At 10:18 AM 26-03-02 -0800, Bill Woodcock wrote:
On Tue, 26 Mar 2002, Stephen J. Wilcox wrote: > You mean Exodus are well connected and C&W limit themselves which gives > longer paths and increased latency.
Longer paths definitely, increased jitter probably, increased latency probably, increased loss possibly.
In general, as companies and backbones merge and eliminate "old" ASNs, that would reduce the overall AS path length. That in general should not affect latency but as tier-1 ASNs grow in size, and control more of the path end to end, the latency should improve. The majors/tier1s like AT&T, UUnet, Genuity and C&W provide SLAs "end-to-end" *within* their ASN. They control the pipes, they know what they can take and they don't have to worry about some overloaded peering link. So as consolidation takes place, we should see better latencies and better SLAs. -Hank
C&W obviously have to have a lot of peering as well, since it's all they have to sell to their customers.
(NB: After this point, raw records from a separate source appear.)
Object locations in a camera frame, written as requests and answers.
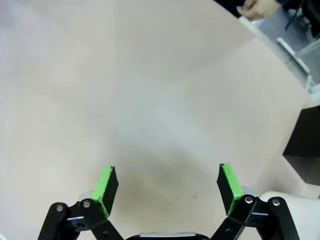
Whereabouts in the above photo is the black open box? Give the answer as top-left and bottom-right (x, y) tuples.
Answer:
(282, 104), (320, 186)

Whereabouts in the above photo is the person left hand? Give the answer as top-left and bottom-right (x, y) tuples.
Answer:
(236, 0), (280, 21)

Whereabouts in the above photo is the white table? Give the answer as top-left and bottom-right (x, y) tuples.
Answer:
(238, 16), (320, 95)

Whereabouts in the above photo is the person in black clothes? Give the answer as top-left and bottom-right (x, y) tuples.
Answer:
(212, 0), (305, 18)

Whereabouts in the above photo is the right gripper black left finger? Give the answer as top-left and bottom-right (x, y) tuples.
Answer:
(37, 165), (125, 240)

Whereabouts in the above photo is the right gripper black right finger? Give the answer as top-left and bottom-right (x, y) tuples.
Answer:
(211, 163), (301, 240)

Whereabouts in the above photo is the black office chair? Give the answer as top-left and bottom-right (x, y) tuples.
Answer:
(284, 0), (320, 38)

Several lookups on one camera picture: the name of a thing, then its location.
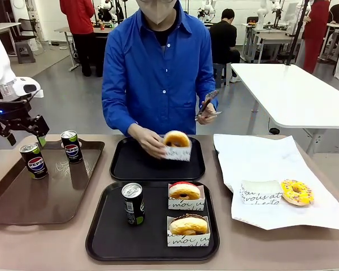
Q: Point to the person's left forearm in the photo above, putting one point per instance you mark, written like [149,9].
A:
[207,84]

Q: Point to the person's right forearm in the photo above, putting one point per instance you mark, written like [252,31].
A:
[115,113]

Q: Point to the grey work table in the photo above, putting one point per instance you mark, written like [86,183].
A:
[66,31]

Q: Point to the chocolate-topped donut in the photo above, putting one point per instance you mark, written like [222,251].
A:
[186,240]

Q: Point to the person in blue shirt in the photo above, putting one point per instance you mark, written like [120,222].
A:
[158,84]

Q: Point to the red-topped donut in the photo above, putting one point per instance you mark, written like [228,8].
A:
[186,204]

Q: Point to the empty white paper box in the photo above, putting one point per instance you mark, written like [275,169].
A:
[260,193]

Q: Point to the person's right hand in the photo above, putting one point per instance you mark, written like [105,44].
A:
[149,144]

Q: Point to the person's left hand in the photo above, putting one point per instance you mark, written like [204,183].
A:
[207,113]

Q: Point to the white desk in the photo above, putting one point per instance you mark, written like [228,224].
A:
[0,26]

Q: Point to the brown plastic tray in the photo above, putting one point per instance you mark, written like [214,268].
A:
[39,203]

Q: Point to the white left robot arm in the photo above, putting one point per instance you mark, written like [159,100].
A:
[0,65]

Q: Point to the chocolate glazed donut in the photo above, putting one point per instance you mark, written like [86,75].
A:
[186,224]

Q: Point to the black metal pole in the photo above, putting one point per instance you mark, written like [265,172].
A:
[298,31]

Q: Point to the grey plastic stool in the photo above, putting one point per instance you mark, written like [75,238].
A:
[25,52]

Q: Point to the yellow sprinkled donut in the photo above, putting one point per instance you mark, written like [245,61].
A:
[298,192]

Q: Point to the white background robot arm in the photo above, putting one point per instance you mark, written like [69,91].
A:
[262,14]

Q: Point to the plain glazed donut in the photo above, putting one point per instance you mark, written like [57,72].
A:
[169,139]

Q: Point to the black office chair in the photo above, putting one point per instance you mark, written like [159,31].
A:
[26,28]

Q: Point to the red glazed donut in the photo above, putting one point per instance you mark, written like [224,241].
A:
[183,190]

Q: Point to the large white table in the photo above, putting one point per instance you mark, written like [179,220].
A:
[293,93]

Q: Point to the black Pepsi can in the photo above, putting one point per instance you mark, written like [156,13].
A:
[35,163]
[72,149]
[134,206]

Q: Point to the white script paper box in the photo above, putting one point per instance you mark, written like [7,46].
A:
[178,154]

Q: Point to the person in red dress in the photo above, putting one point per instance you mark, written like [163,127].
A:
[315,34]

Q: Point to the beige face mask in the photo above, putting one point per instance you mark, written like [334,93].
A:
[158,11]

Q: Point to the person in red top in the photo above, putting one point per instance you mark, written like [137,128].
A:
[79,17]

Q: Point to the seated person in black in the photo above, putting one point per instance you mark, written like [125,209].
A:
[224,36]

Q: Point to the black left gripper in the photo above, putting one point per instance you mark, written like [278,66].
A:
[8,108]

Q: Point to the white work table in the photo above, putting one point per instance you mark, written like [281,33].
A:
[268,38]

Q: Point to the black plastic tray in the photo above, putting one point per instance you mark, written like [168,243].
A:
[110,240]
[130,169]

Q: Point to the metal serving tongs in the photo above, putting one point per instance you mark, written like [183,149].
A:
[212,94]

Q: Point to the white wrapping paper sheet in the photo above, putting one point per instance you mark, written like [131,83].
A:
[257,163]

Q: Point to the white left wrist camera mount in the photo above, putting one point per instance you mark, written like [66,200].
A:
[31,87]

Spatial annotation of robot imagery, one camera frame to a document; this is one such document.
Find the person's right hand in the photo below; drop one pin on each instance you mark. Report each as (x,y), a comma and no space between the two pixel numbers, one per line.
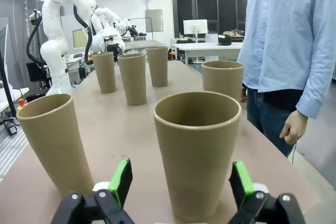
(244,94)

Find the beige framed screen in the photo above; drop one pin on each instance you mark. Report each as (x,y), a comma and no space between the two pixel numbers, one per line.
(78,37)

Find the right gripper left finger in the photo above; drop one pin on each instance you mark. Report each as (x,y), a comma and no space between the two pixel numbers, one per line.
(119,182)

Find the brown background table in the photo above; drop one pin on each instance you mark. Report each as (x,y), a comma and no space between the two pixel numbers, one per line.
(141,43)

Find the person's left hand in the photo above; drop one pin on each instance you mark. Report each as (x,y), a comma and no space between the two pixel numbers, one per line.
(294,127)

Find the slotted aluminium base plate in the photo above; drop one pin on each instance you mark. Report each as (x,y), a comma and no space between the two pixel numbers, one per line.
(13,150)

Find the tall beige paper cup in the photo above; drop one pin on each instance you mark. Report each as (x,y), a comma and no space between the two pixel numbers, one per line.
(105,74)
(132,82)
(223,79)
(157,69)
(197,155)
(52,142)

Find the white side table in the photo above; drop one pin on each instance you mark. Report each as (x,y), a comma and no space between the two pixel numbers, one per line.
(18,93)

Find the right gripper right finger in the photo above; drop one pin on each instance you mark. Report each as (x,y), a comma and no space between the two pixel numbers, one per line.
(242,182)

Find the black stand pole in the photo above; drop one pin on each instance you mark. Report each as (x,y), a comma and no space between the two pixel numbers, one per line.
(8,87)

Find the yellow emergency stop button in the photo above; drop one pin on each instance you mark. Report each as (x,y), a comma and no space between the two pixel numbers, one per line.
(21,102)

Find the person's left forearm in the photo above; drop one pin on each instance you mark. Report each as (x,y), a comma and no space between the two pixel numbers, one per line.
(320,87)

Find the person in light blue shirt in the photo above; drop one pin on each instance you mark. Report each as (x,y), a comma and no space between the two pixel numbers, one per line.
(283,24)

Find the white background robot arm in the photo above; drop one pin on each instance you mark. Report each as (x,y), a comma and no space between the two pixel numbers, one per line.
(105,14)

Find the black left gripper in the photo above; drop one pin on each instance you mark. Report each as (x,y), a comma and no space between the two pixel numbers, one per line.
(112,45)

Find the black power adapter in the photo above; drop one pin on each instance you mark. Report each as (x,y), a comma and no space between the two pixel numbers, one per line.
(11,128)

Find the white panel board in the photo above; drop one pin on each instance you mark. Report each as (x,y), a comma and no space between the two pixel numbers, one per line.
(154,20)

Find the black cap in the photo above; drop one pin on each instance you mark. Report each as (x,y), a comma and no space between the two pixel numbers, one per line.
(225,41)

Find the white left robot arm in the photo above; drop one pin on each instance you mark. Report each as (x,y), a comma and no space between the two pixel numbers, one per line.
(53,24)

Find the black box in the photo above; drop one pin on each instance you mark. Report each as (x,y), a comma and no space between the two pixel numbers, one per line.
(35,72)

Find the white computer monitor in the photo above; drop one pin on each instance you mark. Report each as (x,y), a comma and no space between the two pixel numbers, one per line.
(195,26)
However, their peering tends to be limited to a small number of peers to whom they have large connections, whereas Exodus had a large number of peers to whom they had medium-sized connections. So the average hop-count and as-path length for the Internet as a whole are both increased by this action, and nearly all paths increase in length for Exodus customers. So yes, Exodus customers are the big losers in the wake of this.